Work item – All that is wanted is the span of lines from the one with "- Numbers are" to the last line of the data, copied exactly.

··· Given information ···

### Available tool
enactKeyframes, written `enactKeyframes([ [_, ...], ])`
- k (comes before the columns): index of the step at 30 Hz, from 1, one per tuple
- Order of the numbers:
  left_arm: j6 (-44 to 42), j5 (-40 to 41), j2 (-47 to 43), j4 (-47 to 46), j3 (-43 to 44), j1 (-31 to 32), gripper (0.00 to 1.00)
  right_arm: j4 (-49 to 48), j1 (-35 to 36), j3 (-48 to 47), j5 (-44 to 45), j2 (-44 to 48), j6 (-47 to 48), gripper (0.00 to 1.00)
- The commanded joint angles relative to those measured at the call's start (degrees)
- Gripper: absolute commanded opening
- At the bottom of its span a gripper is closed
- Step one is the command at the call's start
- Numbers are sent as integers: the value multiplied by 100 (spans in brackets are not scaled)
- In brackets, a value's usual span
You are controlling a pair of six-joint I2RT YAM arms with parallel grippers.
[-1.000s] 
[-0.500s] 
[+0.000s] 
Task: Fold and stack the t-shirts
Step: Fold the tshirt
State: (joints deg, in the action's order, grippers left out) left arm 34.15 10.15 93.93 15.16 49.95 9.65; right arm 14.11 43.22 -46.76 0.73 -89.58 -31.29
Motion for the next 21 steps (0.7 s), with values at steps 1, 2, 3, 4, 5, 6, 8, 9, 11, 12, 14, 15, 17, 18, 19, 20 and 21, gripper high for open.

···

Solution for this problem –
- Numbers are sent as integers: the value multiplied by 100 (spans in brackets are not scaled)
- In brackets, a value's usual span
You are controlling a pair of six-joint I2RT YAM arms with parallel grippers.
[-1.000s] 
[-0.500s] 
[+0.000s] 
Task: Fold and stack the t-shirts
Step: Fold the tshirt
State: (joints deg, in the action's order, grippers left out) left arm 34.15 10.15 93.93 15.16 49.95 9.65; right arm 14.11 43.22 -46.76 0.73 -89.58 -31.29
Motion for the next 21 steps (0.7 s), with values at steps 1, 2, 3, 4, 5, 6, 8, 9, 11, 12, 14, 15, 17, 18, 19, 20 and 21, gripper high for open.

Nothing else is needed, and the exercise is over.